There is a simple explanation for the Saudi exclusion: higher-ups at State put their collective foot down. According to an administration official familiar with the internal squabbling surrounding the Saudi-CPC question, "It was Armitage's decision. He made the call." That would be Richard Armitage, Foggy Bottom's No. 2 official, Secretary Colin Powell's right-hand man, and a trusted friend of the Saudis. In the Powell State Department, Mr. Armitage is the filter through which all major policy changes must go. And Mr. Armitage made it quite clear, according to another official, that Saudi Arabia was not to be given the CPC designation. A different administration official, however, says that although politics played a part, Mr. Armitage's role in the process was a bit more nuanced, meaning those writing the report were made to "know" early on how things operate and what wouldn't be tolerated. "Let's put it this way: the decision [on Saudi Arabia] was made a long time before it was actually 'made,' " explains the official. Either way, the House of Saud received another free pass.
Prince Bandar is often considered the most politically savvy of all the foreign ambassadors living in Washington. That may or may not be true--but he certainly is the best-protected. According to a Diplomatic Security official, Prince Bandar has a security detail that includes full-time participation of six highly trained and skilled DS officers. (DS officers are federal government employees charged with securing American diplomatic missions.) The DS officers and a contingent of private security officers guard him at his northern Virginia residence and travel with him to places like Florida or his ski resort in Aspen, Colo.

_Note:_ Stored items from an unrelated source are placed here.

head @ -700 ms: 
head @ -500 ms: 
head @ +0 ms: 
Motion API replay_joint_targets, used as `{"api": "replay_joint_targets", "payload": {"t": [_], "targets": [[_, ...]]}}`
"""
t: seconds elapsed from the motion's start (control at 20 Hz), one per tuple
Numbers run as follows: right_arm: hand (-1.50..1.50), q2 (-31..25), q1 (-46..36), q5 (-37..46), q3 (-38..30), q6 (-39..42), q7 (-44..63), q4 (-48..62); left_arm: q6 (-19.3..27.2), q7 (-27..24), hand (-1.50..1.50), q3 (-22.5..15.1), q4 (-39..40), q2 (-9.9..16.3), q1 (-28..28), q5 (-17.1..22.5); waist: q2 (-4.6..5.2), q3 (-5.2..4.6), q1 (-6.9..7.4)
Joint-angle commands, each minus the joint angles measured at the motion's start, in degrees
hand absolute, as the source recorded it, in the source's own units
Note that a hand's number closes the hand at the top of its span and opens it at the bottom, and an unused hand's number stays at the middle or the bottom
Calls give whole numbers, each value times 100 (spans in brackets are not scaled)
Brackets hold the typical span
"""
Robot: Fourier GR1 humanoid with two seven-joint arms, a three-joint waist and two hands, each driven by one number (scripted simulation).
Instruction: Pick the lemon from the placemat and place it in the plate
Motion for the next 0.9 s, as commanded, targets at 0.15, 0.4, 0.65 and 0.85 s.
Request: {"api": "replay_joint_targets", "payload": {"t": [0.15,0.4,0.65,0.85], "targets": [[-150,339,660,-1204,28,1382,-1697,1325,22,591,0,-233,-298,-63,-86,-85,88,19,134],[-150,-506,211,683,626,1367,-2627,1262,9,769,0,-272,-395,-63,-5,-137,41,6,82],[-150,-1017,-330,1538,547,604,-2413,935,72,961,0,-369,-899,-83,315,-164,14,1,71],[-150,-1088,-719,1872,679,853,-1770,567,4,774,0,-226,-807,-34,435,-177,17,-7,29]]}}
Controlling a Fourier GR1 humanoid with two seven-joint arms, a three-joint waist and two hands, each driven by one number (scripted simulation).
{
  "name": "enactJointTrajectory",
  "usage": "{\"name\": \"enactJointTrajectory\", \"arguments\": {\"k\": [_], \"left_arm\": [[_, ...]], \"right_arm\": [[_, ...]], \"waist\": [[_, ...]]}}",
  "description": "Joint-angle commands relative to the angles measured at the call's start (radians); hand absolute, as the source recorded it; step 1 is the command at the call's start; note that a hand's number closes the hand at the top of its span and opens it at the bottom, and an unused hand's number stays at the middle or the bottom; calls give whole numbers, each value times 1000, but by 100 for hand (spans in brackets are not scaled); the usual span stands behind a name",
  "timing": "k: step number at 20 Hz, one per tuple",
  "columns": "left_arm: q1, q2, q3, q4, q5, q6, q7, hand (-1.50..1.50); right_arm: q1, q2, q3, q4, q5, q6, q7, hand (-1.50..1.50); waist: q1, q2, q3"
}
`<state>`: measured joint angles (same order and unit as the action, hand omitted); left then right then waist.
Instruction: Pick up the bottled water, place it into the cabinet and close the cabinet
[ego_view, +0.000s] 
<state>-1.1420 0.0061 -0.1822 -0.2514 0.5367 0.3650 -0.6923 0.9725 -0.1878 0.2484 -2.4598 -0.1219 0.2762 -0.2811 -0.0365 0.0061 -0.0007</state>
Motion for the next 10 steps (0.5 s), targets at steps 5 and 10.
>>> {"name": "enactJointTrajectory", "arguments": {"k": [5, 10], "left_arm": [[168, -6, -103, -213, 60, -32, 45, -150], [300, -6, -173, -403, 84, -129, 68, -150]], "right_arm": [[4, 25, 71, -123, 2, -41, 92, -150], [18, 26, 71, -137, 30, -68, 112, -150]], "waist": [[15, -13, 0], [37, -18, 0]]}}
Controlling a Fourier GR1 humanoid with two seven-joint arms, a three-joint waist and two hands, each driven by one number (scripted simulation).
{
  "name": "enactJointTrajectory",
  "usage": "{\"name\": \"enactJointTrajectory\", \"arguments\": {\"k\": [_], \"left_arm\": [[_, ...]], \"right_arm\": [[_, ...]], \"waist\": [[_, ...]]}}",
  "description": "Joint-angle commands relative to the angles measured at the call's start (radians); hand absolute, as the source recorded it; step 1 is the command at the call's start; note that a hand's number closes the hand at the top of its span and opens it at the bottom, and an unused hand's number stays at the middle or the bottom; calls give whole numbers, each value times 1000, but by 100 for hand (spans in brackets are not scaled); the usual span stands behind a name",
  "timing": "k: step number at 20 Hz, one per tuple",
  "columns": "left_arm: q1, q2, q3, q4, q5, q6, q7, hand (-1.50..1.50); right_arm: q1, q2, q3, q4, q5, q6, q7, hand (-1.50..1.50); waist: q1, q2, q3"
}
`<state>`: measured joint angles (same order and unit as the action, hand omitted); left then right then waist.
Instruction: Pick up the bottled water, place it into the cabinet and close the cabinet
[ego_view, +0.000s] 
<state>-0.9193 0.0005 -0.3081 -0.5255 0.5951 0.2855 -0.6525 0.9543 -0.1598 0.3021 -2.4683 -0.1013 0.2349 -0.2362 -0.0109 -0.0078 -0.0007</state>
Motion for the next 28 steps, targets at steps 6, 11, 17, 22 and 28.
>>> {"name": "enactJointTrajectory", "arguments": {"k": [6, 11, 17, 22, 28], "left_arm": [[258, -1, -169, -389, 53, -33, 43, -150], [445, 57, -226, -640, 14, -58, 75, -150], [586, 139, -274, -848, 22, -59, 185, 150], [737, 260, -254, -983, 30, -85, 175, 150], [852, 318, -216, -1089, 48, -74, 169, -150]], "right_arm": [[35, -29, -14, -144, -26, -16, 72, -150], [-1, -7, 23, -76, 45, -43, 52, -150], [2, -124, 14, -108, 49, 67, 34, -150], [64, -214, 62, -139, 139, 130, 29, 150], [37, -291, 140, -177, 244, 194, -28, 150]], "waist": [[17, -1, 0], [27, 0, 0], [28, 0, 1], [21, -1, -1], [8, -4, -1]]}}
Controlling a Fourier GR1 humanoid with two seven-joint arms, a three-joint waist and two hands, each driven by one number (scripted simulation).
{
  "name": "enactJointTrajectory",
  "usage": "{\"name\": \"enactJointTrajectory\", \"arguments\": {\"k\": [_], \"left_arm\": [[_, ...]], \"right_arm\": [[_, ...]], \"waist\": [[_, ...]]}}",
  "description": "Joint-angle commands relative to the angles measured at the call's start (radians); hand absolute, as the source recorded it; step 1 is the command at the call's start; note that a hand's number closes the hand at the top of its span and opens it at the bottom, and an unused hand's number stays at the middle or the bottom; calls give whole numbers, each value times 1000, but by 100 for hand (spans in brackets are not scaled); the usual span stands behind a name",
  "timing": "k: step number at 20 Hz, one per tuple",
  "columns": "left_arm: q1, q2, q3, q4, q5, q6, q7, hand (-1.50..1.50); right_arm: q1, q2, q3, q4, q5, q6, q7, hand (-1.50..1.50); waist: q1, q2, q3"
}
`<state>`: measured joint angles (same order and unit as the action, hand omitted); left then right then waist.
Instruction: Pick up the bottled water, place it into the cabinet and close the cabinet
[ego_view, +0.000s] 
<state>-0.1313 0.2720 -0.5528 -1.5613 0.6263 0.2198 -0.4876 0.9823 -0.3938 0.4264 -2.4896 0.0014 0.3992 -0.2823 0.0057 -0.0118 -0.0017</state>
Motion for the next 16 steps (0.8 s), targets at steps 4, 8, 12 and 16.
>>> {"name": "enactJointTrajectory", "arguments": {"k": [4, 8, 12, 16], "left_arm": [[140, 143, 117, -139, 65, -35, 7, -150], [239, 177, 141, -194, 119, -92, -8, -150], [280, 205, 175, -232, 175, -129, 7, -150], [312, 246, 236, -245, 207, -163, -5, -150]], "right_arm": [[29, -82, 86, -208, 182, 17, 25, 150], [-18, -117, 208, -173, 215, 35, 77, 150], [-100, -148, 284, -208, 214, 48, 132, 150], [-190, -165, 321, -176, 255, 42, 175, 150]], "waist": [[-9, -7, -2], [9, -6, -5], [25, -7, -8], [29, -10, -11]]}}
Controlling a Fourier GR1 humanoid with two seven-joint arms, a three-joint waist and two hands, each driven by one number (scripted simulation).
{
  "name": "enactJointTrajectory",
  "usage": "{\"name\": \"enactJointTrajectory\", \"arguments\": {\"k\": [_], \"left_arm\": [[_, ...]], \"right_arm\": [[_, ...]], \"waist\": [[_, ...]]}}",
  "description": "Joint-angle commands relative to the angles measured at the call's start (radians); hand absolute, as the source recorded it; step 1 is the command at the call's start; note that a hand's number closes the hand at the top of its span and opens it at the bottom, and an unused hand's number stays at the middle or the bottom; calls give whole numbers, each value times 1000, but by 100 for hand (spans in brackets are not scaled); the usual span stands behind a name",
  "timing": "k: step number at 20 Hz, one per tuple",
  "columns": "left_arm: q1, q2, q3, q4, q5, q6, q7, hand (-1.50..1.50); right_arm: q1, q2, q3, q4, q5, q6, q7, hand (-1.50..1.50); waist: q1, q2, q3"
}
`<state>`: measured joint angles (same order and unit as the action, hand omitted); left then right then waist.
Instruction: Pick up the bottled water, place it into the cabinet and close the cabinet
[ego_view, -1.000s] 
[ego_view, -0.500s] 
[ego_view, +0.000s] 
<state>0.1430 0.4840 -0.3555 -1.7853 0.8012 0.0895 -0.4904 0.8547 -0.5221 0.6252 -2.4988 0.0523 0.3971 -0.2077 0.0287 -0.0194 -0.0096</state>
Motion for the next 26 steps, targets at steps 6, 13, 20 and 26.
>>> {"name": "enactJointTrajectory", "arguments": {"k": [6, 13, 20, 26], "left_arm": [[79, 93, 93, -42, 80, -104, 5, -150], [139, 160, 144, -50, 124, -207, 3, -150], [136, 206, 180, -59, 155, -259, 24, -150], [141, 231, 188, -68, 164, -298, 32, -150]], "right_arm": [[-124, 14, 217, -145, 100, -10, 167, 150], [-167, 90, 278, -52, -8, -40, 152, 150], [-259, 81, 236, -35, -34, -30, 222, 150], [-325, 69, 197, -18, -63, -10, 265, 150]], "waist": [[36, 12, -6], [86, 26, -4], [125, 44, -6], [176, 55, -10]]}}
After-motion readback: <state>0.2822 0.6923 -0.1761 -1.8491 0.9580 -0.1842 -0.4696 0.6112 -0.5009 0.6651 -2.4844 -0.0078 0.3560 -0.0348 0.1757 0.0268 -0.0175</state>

A State Department official, speaking on condition of anonymity, claimed that State was reimbursed by the Saudi government for the use of the DS officers, though he refused to provide any specifics or evidence to that effect. Even if the salaries are reimbursed, though, six skilled DS agents are diverted from meaningful work, such as investigating visa fraud, in order to protect one person.
To show his appreciation for their presence, Prince Bandar provides the DS agents with catered meals every day, and with fresh-brewed coffee and gourmet pastries to start out the mornings. The agents enjoy these delicacies from the comfort of an extra house on the premises reserved for the security staff. When the DS agents join Prince Bandar in Aspen--where they have their own ski chalet--he typically buys them full ski outfits and other gifts.
But each agent who works for Bandar is cycled off-rotation very quickly: on average about 30 days after arriving. There doesn't seem to be any real reason for this, other than that Bandar might hope that the more agents he serves catered meals and buys fancy gifts for, the more friends he is likely to have. But with the number of "friends" he--and the rest of the Saudi royal family--already have at Foggy Bottom, one wonders why he would need more.